There was much made by the parties at the hearing of the asserted fact that respondents’ father, Joseph Mamone, was the mastermind behind the ongoing, improper charging of excessive fees and that respondents were but minor players who were restrained from acting in the best interests of their client, at least in part, because of the familial relationship that existed between them and Joseph Mamone. However, there is no basis in the law to support this position. Neither case law nor the Rules of Professional Conduct provide for any kind of exception when one is complicit in permitting a relative to charge a client extraordinarily excessive legal fees, and we will not create such an exception here.

 The court

Respondents were acting as licensed attorneys in the state of Ohio and, as such, were responsible for protecting the interests of their client. Those responsibilities included preventing their father, who was never a signatory on the special account, from writing and signing inappropriate checks drawn on that account.

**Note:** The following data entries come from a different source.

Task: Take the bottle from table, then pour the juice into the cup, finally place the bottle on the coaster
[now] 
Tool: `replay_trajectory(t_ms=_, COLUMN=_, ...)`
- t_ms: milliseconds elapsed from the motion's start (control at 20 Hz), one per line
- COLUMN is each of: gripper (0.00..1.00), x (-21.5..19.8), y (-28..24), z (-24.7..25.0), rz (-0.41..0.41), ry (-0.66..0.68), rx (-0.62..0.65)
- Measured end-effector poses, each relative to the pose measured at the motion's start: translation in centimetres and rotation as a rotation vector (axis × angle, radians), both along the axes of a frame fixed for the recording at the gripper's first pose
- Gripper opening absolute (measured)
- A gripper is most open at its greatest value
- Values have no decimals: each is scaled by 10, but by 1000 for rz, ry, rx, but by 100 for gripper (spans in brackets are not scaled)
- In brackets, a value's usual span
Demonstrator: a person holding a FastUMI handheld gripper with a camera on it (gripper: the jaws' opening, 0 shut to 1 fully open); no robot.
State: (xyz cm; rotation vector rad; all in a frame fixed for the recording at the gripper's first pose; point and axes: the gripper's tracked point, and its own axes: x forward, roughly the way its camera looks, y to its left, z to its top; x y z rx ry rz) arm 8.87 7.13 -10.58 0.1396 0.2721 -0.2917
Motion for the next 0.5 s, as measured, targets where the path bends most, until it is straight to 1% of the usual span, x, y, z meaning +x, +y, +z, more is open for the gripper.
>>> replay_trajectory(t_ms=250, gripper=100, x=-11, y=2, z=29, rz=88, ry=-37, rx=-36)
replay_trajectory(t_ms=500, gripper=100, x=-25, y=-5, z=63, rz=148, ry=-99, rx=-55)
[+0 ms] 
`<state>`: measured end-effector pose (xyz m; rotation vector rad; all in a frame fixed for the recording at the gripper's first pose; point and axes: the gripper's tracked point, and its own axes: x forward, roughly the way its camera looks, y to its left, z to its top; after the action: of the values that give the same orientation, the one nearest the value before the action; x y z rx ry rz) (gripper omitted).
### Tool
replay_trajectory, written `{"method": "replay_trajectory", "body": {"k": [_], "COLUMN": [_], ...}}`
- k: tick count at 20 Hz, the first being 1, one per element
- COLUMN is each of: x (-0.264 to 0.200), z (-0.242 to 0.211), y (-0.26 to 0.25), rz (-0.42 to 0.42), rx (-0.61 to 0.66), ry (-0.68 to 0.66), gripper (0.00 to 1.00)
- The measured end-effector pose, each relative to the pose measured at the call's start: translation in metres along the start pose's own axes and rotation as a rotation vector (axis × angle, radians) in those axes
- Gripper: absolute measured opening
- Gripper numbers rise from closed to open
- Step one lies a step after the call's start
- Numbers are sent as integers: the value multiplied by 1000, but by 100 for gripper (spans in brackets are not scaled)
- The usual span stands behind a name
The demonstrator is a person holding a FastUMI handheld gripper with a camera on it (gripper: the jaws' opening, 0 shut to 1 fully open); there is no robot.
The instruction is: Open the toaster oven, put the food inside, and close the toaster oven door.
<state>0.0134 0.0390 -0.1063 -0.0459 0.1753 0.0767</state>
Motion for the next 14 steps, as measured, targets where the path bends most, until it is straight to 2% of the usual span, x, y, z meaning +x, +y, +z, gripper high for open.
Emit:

While Joseph Mamone may have been primarily responsible for the charging of excessive fees, his plot would have failed but for the role played by respondents in this scheme. The collective silence of Zoller and Edward Mamone occasioned by their failure to oversee the special account was vital to their father’s success in overcharging Mrs. Locher. Even though many of the excessive fees were paid through checks signed by Mrs. Locher on other accounts that respondents were not responsible for, excessive fees were also paid from the special account, and had respondents properly monitored the special account on which their father was not a signatory, they would have discovered obvious improprieties that would have alerted them that their father was taking advantage of Mrs. Locher.

The Board of Commissioners on Grievances and Discipline has recommended a stayed suspension for both.